A statistical method used to identify and quantify the mechanism through which an independent variable influences a dependent variable via an intermediate mediator variable.
The technique relies on estimating two key pathways: the effect of the treatment on the mediator (path a) and the effect of the mediator on the outcome (path b). The indirect effect is the product of these coefficients, while the direct effect captures residual influence. In supply chains, this distinguishes whether a supplier failure propagates via inventory depletion versus a direct contractual penalty.
Core Characteristics
Mediation analysis dissects the total effect of a disruption (treatment) on a supply chain outcome into a direct path and an indirect path that flows through an intermediate variable (mediator). This decomposition is critical for identifying the precise operational lever to pull during a crisis.

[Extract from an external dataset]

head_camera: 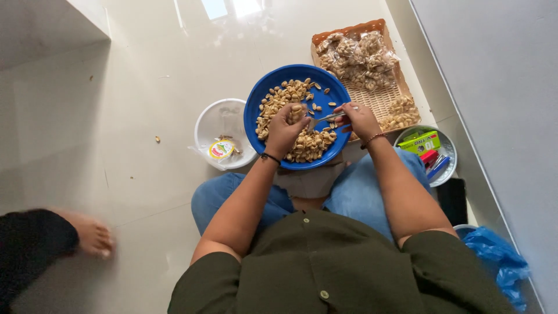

Direct vs. Indirect Effects
The core function of mediation analysis is to partition the Average Treatment Effect (ATE) into two distinct components:
- Natural Direct Effect (NDE): The effect of a disruption (e.g., port closure) on an outcome (e.g., stockout) that does not operate through the mediator.
- Natural Indirect Effect (NIE): The effect of the disruption on the outcome that operates specifically through the mediator (e.g., carrier capacity). This decomposition reveals whether a disruption causes failure directly or by choking a specific resource.
The Mediator Variable
A mediator is a variable that sits on the causal pathway between the treatment and the outcome, transmitting the effect. In supply chains, mediators are often operational bottlenecks:
- Inventory Buffers: A demand spike (treatment) causes a stockout (outcome) by depleting safety stock (mediator).
- Supplier Lead Time: A raw material shortage (treatment) delays production (outcome) by extending procurement cycles (mediator).
- Transportation Hubs: A regional weather event (treatment) causes late deliveries (outcome) by congesting a specific cross-dock (mediator). Identifying the mediator pinpoints where intervention will be most effective.
Counterfactual Framework
Modern mediation analysis relies on the counterfactual framework to define causal pathways without ambiguity. It answers two nested hypotheticals:
- What would the outcome be if we changed the treatment, but kept the mediator at the value it would naturally take under the control condition?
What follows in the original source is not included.